This study presents the first steps toward a solution to the prohibitive costs of tensile testing equipment through the development of an inexpensive and highly customizable tensile tester using a combination of additive manufacturing and off-the-shelf components. Additive manufacturing is the typically rapid production of three dimensional objects from a stock material that is melted and printed through a small, precisely controlled print head to build up a three-dimensional (3-D) component in a layer-by-layer process. Additive manufacturing (colloquially known as 3-D printing) is ideal for the manufacture of low volume products due to its ability to produce complicated geometries in a single step that are currently inaccessible by conventional manufacturing methods. While the original intention of additive manufacturing was for rapid prototyping of products before mass manufacture, improvements in the tolerances and the range of materials accessible to additive manufacturing have allowed it to now become a viable option for ‘rapid manufacture’[1]. Printers have become much more accessible with some models becoming cheap enough for enthusiasts to purchase 3D printers for amateur use. The rise of hobbyists using 3D printers has led to a plethora of CAD models and designs online that are freely available for use[24]. Along with the growth of the 3D printing community, inexpensive and single-board microcontrollers such as the Arduino and the Raspberry PI have made advanced electronic data acquisition and control systems accessible as well.

While developments in accessible 3D printing and microcontrollers has seen widespread use amongst amateur users, these technologies have only seen limited application within the scientific community. Two examples of scientific equipment manufactured with 3D printing include static optical components[5] and supersonic expansion nozzles[6]. However, these are both simple products without moving parts. Micropipettes are a more mechanically complicated example that uses 3D printing to produce components[7]. Recently, there have been several efforts to integrate electronics with 3D printed components to create a 3D printed plastic AFM head as a replacement for a standard AFM head[8] as well as 3D printed microcontrollers as part of a wirelessly controlled syringe pump library[9].

Examples of 3D printed research equipment are relatively sparse within literature, but the examples present are generally freely available for download from online repositories and are representative of a slowly growing library of open-access laboratory hardware. The potential of widely used open source hardware is enormous. Not only could hardware be easily customized by an individual for their specific application, the potential capital required for purchase as well as ongoing maintenance costs could be significantly reduced. Modular, customizable research equipment could be upgraded as desired with custom grips, more sensitive load cells or other features. Currently, laboratory hardware is produced by a small number of companies, leading to high prices for laboratory equipment and parts for even simple pieces of scientific apparatus. Moving towards open-source hardware could drive down the price of scientific research equipment and improve accessibility of research equipment around the world. The concept of accessible science is exemplified by the work of Prakash et al.[10] who has developed tools for scientific research in impoverished regions of the world.

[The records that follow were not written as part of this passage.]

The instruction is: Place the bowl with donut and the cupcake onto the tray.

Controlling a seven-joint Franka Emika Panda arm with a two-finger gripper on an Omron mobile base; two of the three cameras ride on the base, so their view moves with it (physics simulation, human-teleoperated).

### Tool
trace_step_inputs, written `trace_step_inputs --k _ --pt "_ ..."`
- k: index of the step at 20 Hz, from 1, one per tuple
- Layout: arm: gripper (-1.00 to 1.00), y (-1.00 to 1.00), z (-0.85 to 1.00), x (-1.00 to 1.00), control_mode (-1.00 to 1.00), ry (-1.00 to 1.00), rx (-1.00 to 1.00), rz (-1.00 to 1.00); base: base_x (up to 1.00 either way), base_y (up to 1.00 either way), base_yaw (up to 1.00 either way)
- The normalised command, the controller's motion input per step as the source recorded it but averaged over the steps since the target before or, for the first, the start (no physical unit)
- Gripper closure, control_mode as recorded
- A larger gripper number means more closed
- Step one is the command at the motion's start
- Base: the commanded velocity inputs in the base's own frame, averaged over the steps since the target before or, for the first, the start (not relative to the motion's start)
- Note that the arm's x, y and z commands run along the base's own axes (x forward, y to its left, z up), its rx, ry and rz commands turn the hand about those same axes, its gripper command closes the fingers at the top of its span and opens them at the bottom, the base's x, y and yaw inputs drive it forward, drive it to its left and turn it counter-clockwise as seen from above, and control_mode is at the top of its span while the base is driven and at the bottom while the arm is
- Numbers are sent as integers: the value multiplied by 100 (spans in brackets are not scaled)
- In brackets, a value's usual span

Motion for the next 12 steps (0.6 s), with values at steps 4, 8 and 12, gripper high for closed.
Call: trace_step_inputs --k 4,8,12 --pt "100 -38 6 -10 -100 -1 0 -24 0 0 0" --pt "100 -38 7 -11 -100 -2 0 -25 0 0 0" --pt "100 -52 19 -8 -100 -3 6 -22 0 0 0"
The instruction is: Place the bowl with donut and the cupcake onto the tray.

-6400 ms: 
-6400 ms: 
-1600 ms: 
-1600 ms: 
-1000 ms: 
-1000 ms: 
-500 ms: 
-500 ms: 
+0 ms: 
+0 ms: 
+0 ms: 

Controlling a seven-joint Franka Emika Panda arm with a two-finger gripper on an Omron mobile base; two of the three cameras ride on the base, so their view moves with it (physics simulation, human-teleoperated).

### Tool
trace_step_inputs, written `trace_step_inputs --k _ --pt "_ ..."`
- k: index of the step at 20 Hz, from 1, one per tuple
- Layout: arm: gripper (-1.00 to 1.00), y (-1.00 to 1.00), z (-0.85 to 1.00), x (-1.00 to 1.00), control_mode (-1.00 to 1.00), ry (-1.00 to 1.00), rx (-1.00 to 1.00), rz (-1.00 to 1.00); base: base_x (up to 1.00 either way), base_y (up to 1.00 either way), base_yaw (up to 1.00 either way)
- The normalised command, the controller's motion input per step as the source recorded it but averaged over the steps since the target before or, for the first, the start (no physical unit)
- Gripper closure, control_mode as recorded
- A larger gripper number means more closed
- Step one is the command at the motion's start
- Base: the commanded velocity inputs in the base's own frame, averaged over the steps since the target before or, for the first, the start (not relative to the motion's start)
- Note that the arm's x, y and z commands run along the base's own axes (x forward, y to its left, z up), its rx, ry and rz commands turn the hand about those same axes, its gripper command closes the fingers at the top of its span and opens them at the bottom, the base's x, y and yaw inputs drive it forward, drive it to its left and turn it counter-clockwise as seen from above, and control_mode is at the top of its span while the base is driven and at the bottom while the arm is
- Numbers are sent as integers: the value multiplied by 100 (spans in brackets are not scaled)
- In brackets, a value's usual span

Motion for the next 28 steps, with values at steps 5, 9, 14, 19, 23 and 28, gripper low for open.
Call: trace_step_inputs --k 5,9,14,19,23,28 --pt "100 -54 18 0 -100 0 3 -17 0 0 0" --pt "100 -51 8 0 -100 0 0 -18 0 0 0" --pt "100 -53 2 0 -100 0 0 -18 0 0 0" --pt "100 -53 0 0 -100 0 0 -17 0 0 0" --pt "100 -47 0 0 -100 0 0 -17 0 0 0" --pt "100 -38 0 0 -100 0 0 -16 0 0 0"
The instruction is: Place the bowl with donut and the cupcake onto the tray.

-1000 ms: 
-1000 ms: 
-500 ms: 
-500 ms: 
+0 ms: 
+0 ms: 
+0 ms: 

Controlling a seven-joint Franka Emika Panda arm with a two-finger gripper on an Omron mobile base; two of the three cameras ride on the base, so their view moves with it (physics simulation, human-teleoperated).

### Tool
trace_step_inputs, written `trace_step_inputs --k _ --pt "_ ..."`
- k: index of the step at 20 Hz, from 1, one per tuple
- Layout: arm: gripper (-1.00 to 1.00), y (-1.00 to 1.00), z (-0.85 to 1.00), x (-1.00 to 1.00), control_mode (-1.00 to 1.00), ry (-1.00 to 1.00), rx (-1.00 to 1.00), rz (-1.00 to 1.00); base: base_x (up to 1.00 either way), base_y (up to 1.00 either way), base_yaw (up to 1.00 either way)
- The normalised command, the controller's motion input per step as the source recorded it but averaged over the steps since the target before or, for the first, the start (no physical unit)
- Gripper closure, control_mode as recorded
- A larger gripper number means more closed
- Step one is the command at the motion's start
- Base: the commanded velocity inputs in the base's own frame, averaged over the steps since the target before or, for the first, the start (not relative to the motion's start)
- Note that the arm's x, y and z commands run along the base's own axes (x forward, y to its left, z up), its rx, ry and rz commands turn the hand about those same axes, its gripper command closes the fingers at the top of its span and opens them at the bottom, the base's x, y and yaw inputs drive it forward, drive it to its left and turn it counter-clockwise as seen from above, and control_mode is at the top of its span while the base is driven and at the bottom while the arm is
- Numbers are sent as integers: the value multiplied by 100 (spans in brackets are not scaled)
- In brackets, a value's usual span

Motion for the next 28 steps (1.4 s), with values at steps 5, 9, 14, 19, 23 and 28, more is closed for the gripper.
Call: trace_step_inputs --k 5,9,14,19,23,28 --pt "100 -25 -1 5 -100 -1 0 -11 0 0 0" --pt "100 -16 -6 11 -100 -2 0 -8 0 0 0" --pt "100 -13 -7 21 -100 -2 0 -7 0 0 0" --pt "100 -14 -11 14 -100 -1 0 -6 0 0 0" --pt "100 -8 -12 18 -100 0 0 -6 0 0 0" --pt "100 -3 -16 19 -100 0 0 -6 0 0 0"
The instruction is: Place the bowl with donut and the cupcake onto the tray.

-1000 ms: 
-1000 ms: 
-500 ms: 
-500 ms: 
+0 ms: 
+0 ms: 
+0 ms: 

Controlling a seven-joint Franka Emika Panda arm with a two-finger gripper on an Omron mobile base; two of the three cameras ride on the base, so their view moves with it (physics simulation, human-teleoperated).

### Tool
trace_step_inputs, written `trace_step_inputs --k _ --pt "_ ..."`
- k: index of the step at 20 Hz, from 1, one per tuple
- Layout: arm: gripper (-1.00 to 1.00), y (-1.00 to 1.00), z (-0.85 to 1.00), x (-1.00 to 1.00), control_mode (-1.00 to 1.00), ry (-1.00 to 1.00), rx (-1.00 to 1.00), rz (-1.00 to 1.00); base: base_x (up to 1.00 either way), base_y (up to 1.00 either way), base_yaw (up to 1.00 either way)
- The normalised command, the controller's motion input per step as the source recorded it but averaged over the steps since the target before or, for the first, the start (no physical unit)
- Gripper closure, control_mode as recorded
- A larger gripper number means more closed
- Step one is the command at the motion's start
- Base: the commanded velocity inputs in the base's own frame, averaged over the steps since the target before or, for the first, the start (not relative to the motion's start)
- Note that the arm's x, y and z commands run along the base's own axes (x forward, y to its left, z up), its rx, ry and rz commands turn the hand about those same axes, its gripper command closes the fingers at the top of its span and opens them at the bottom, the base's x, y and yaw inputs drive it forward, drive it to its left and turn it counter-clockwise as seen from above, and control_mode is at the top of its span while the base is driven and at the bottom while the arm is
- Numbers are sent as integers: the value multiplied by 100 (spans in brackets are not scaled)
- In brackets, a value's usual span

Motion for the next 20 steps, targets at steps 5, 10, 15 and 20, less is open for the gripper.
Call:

The benefits of using desktop 3D printers include the low capital compared to other manufacturing equipment, low maintenance costs, prevalence of spare parts online and the ability to customize the printer to suit specific needs. These printers are often readily available for access in shops, ‘maker spaces’ and other central, public facilities. Other considerations must be given to the minimum feature size and accuracy of the 3D printer. The capabilities and affordability of FDM printers have seen significant gains in recent years. High-end consumer FDM printers such as the Ultimaker 3 (Ultimaker, Netherlands) and the BCN3D Sigma (BCN3D, Spain) can print at fine resolutions, use multiple extruders at once and print a wide variety of materials. More recently, a wave of affordable FDM printers have emerged from China (e.g. the Creality3D CR). These options provide a large build area and can be a robust option for basic tasks at a much lower price point than the more expensive FDM printers available.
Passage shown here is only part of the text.